> _Task description_:
Exactly as written, transcribe the data from its opening line through the line containing "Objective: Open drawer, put". Leave every picture out.

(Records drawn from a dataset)
==================================================

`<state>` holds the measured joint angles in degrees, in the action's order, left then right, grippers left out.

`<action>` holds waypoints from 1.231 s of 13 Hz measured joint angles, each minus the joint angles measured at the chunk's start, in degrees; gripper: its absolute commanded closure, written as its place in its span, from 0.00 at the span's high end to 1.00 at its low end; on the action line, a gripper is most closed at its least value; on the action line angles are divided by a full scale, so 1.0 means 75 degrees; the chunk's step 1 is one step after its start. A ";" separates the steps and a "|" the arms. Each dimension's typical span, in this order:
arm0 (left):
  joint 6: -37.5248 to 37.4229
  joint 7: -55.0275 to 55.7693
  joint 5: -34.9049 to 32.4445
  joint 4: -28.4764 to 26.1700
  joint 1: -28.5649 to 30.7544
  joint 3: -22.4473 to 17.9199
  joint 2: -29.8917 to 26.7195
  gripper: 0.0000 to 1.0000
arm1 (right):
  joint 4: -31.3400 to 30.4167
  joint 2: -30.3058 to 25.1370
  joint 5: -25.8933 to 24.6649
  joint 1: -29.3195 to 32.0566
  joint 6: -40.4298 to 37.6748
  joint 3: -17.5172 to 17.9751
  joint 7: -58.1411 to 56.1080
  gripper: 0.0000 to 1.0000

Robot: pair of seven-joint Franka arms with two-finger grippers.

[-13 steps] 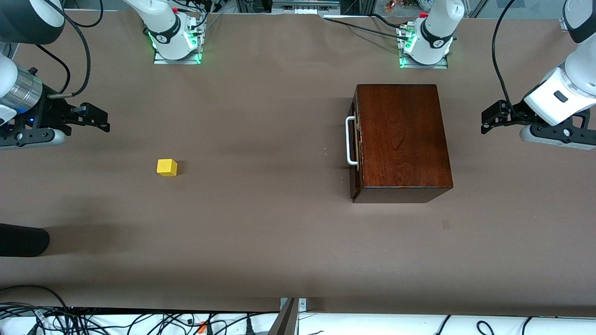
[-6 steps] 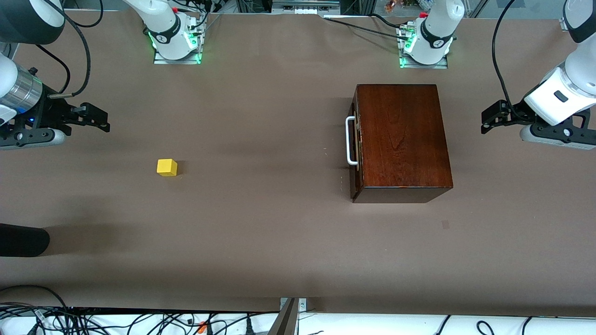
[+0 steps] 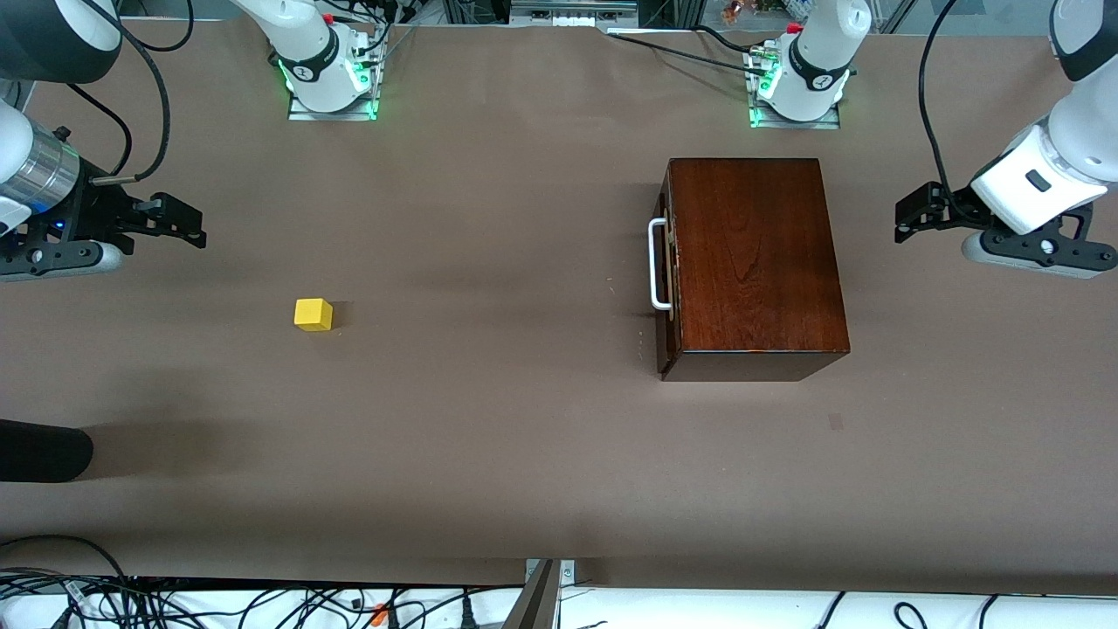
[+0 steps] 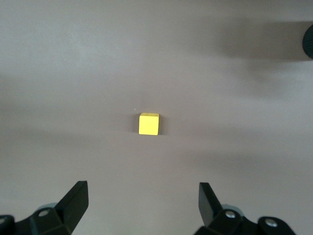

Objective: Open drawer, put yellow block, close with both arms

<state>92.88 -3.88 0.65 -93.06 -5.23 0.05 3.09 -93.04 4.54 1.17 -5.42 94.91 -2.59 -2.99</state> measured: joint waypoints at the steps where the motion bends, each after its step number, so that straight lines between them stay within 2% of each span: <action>1: -0.0084 -0.0037 0.0000 0.0000 -0.0036 0.0014 0.0076 1.00 | 0.0000 0.0000 0.0000 0.0000 0.0000 0.0000 0.0000 1.00; 3: -0.0176 -0.0150 0.0021 0.0000 -0.0169 0.0099 0.0333 1.00 | 0.0000 0.0000 0.0000 0.0001 0.0000 -0.0001 0.0000 1.00; 5: -0.0151 0.0307 0.0031 0.0009 -0.0631 0.0433 0.0646 1.00 | 0.0000 0.0001 0.0000 0.0003 0.0000 -0.0005 0.0000 1.00; 8: -0.0115 0.2110 0.0031 0.0240 -0.1939 0.0643 0.1051 1.00 | 0.0000 0.0004 0.0000 0.0003 0.0000 -0.0010 0.0000 1.00; 10: -0.0092 0.3043 0.0003 0.0631 -0.2693 0.0659 0.1582 1.00 | 0.0000 0.0004 0.0000 0.0003 0.0000 -0.0012 0.0000 1.00; 13: -0.0020 0.3980 -0.0652 0.1275 -0.3506 0.0657 0.2631 1.00 | 0.0000 0.0004 0.0000 0.0003 0.0000 -0.0014 0.0000 1.00; 16: 0.0621 0.5183 -0.1493 0.1447 -0.4298 0.0657 0.3372 1.00 | 0.0000 0.0004 0.0000 0.0003 0.0000 -0.0015 0.0000 1.00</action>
<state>97.54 34.99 -10.55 -82.21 -37.47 4.98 28.38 -93.03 4.57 1.17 -5.39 94.91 -2.71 -2.98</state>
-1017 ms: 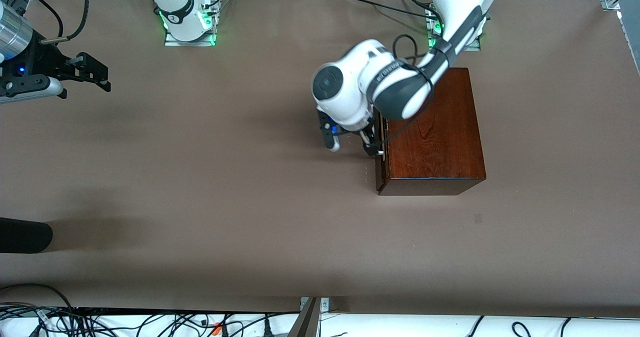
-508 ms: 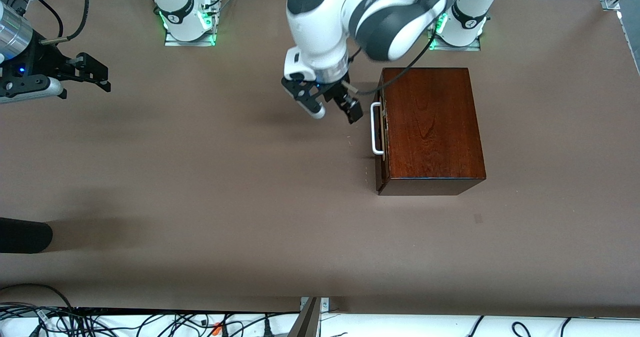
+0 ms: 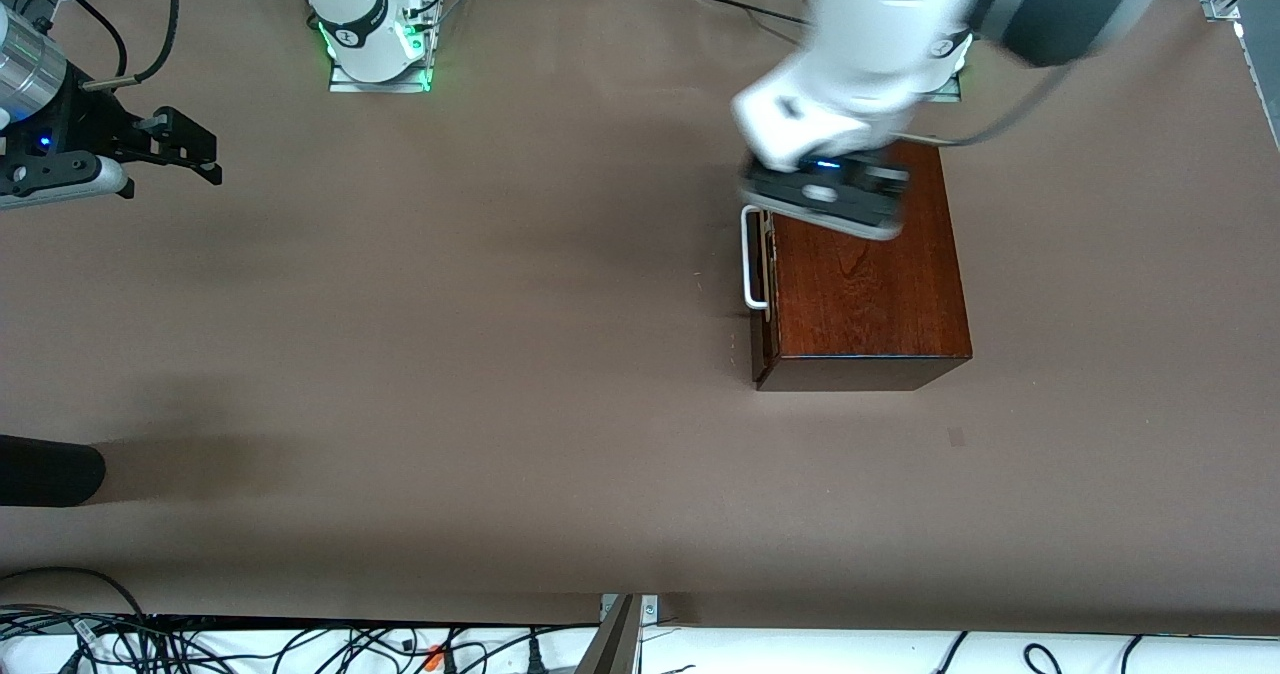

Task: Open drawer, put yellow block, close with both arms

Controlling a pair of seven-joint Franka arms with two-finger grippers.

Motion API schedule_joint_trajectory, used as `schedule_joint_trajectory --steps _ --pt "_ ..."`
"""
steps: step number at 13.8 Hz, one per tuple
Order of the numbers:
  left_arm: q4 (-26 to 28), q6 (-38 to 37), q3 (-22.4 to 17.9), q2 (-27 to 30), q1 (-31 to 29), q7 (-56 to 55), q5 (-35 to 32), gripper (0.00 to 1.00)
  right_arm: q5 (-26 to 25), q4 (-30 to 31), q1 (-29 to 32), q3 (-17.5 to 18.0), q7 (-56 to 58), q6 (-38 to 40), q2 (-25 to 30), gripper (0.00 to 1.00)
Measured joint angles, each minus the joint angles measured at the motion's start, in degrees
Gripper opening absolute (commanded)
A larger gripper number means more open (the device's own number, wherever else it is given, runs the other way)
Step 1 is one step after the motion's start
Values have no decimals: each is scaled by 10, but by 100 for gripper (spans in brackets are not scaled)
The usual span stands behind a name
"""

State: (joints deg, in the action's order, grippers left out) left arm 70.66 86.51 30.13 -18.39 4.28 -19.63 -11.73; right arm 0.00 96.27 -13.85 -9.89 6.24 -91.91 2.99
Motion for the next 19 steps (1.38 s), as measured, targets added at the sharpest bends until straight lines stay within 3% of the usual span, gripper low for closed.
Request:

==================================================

> _Worked solution_:
`<state>` holds the measured joint angles in degrees, in the action's order, left then right, grippers left out.

`<action>` holds waypoints from 1.231 s of 13 Hz measured joint angles, each minus the joint angles measured at the chunk's start, in degrees; gripper: its absolute commanded closure, written as its place in its span, from 0.00 at the span's high end to 1.00 at its low end; on the action line, a gripper is most closed at its least value; on the action line angles are divided by a full scale, so 1.0 means 75 degrees; the chunk's step 1 is one step after its start. A ";" separates the steps and a "|" the arms. Each dimension's typical span, in this order:
arm0 (left):
  joint 6: -37.5248 to 37.4229
  joint 7: -55.0275 to 55.7693
  joint 5: -34.9049 to 32.4445
  joint 4: -28.4764 to 26.1700
  joint 1: -28.5649 to 30.7544
  joint 3: -22.4473 to 17.9199
  joint 2: -29.8917 to 26.7195
  gripper: 0.0000 to 1.0000
arm1 (right):
  joint 4: -31.3400 to 30.4167
  joint 2: -30.3058 to 25.1370
  joint 5: -25.8933 to 24.6649
  joint 1: -29.3195 to 32.0566
  joint 6: -40.4298 to 37.6748
  joint 3: -17.5172 to 17.9751
  joint 7: -58.1411 to 56.1080
  gripper: 0.0000 to 1.0000

Robot: pair of seven-joint Franka arms with two-finger grippers.

[-13 steps] 
[-6 steps] 
[+0 steps] 
[+0 steps] 

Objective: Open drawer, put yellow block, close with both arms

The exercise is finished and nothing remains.